His actions had told me he wanted me to go down on him but I wasn't ready to do that yet, which is odd for me. I tend to be the type of woman who picks up on cues like that and submits to them.
I'm not as attracted to him as he is to me.
Sitting on his couch with my legs spread, he knelt before me, arms around me, cock pressed between my legs gently rubbing against me. He was hard, there was no mistaking it. We kissed for a long moment.
"Look at me," he requested. I opened my eyes, he was gazing intently at me, his face close enough to my own that I could feel his breath upon my lips.
I felt unnerved that he kissed with his eyes open, I felt unnerved that he, on several occasions, requested I look at him. Even during sex he wanted me to look at him.

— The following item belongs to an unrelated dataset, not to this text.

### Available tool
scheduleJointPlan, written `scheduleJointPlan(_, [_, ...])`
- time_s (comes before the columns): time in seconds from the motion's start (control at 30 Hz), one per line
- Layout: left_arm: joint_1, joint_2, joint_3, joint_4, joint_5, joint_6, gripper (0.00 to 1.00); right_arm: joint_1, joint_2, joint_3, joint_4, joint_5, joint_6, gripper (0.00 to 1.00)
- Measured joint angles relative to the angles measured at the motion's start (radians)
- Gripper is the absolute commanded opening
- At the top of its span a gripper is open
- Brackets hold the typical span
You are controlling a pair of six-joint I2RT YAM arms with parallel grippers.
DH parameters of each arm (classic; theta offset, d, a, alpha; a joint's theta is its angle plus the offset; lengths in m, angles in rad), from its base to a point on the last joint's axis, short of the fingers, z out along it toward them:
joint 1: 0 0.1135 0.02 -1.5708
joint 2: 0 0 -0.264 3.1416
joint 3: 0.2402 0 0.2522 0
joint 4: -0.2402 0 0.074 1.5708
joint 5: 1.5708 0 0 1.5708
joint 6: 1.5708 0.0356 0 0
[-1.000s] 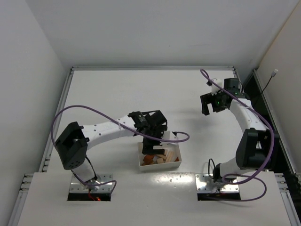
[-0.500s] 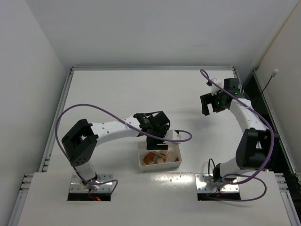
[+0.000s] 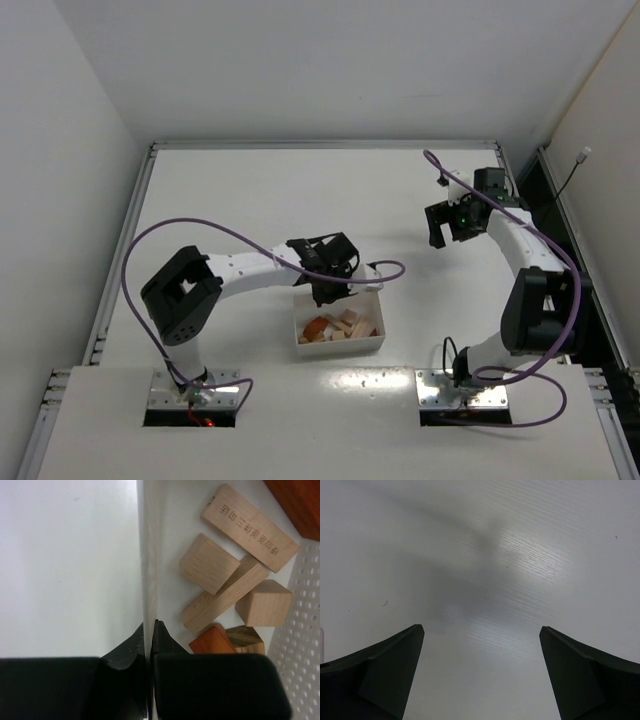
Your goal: Build the wood block tower
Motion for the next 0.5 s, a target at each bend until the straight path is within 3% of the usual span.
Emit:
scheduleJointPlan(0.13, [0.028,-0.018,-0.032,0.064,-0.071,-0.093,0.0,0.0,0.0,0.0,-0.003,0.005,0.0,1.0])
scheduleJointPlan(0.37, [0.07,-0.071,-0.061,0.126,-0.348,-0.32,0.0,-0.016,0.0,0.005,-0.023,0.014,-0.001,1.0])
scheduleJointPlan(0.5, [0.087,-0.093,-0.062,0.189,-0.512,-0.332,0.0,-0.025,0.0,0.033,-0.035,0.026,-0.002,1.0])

I guess I can't understand this logic. My mind is on auto pilot when it comes to this kind of thing, certain habits are so very hard to break.
Closing my eyes would be one of those habits.
I think perhaps he may be vain, wanting to feel admired and ogled. He is a very muscular man, it is plain to see he lifts weights. He also takes great pains to keep his body hair to a minimum. I have never met a man who grooms his chest hair, and I sincerely mean he grooms his chest hair. Not only does he keep it trimmed but he uses clippers on it as well.
I am perplexed, I suppose.
On the one hand I find myself greatly attracted to T, who I might as well say is the exact opposite of the New Guy. Short, a little on the heavy side, not attractive, but he is so very smart. I can't understand how I can find myself so attracted to someone who is all of these qualities and married to boot and not be attracted to a single, body building, attractive man because I feel he has limited intellect.
I let him cum inside me, he was a little discouraged that he was unable to bring me to orgasm first. His hands were on either side of me, cupping the back of my head. As odd as this sounds, I felt scrunched when he came, each hand grasping a handful of hair pulling my head back slightly as he pushed in fiercely with his cock, holding this position for several moments.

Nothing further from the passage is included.